Schizophrenia is a severe and heritable disorder affecting approximately 1% of the population. It has become clear that an improved mechanistic understanding of its underlying biology is a critical factor for improving the clinical management of schizophrenia, for refining the current diagnostic system, and for advancing psychiatry closer to precision medicine. Advanced sequencing technology has led to a fast accumulation of molecular data. Combined with the availability of extensive computing resources and sophisticated ML methods, data science is playing an increasingly important role in schizophrenia research. However, dimensionality of data, as well as the availability of different modalities, may increase faster than the number of individuals for whom such data is available, which may lead to a loss of predictive value and interpretability of algorithms derived from molecular studies. To address this, the present thesis conducted methodological developments in two areas.

First, a significant effort at the algorithmic and computational level has been made to provide the MTL algorithms as a useful tool for both individual researchers and large-scale collaboration projects. RMTL (standalone MTL package) supports a “simultaneous approach” for signature identification in heterogeneous, multi-modal datasets, e.g., for comorbidity analysis and the prediction of multiple clinical outcomes. We showed that such heterogeneity could be captured by cross-task regularization. dsMTL (federated MTL package) supports a secure MTL analysis for geographically distributed datasets. Due to the requirement of privacy protection, the institution-level heterogeneity is challenging to remove when each dataset is analyzed individually. To address this, dsMTL provides a distributed learning system resilient to such heterogeneity. We also showed that dsMTL was computationally efficient for the typical scale of molecular studies.

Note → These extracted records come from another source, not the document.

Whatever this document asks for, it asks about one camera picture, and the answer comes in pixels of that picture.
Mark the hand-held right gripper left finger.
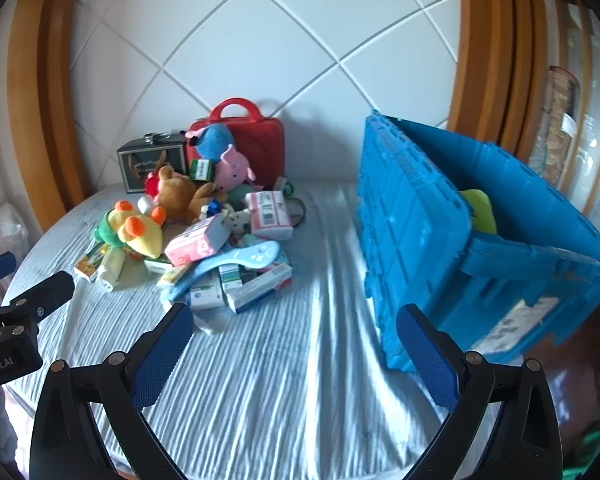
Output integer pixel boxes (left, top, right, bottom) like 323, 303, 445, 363
28, 303, 196, 480

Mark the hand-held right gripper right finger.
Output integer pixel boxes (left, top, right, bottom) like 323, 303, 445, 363
395, 303, 563, 480

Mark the yellow green tissue packet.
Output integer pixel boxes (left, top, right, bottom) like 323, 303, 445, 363
96, 246, 129, 292

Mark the green yellow plush duck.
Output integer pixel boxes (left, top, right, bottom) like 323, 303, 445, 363
91, 200, 168, 260

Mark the pink tissue packet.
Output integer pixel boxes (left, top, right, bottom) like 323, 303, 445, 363
245, 190, 295, 240
166, 216, 231, 267

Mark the long white medicine box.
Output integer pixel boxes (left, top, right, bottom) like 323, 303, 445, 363
227, 262, 293, 313

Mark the blue plastic crate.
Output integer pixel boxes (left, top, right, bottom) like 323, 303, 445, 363
356, 109, 600, 375

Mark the white bear plush orange dress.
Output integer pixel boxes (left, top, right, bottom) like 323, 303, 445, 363
223, 208, 253, 238

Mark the white orange medicine box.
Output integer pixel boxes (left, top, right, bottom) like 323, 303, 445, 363
74, 242, 106, 281

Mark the clear plastic bag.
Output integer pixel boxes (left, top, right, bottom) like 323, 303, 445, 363
0, 202, 28, 241

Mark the white green medicine box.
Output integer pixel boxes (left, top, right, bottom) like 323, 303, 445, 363
219, 264, 244, 292
189, 280, 227, 311

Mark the yellow green flat box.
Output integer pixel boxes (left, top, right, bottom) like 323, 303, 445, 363
156, 262, 195, 289

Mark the light blue plastic toy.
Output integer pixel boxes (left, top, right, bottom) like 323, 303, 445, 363
161, 240, 282, 308

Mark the dark grey box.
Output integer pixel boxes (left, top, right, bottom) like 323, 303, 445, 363
117, 131, 188, 195

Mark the lime green soft object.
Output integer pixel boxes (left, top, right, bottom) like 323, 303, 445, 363
461, 188, 498, 236

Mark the brown bear plush toy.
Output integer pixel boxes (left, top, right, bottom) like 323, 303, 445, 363
144, 165, 217, 224

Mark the small green box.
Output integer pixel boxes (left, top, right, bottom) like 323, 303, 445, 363
189, 158, 216, 182

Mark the pink pig plush toy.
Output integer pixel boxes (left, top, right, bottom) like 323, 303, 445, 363
215, 145, 257, 211

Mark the blue pink plush toy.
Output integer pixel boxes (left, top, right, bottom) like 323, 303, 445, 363
185, 125, 237, 163

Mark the red carry case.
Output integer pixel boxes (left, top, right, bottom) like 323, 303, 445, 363
187, 97, 286, 193

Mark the glass door with wooden slats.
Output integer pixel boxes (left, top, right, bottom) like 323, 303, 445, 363
550, 0, 600, 241

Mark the wooden door frame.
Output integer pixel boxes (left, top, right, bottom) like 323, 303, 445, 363
447, 0, 551, 166
7, 0, 88, 233

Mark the black cord loop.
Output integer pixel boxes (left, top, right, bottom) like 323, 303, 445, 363
285, 197, 307, 226

Second, focusing on gene expression studies of schizophrenia, this thesis explored computational approaches to extract meaningful and biologically reproducible signatures. We found an expression signature associated with schizophrenia as well as T2D, which implied mitochondrial dysfunction and oxidative stress as a unifying theme underlying the comorbidity of these conditions. We also identified a highly accurate, consistent and robust signature in heterogeneous expression cohorts of schizophrenia and controls using MTL.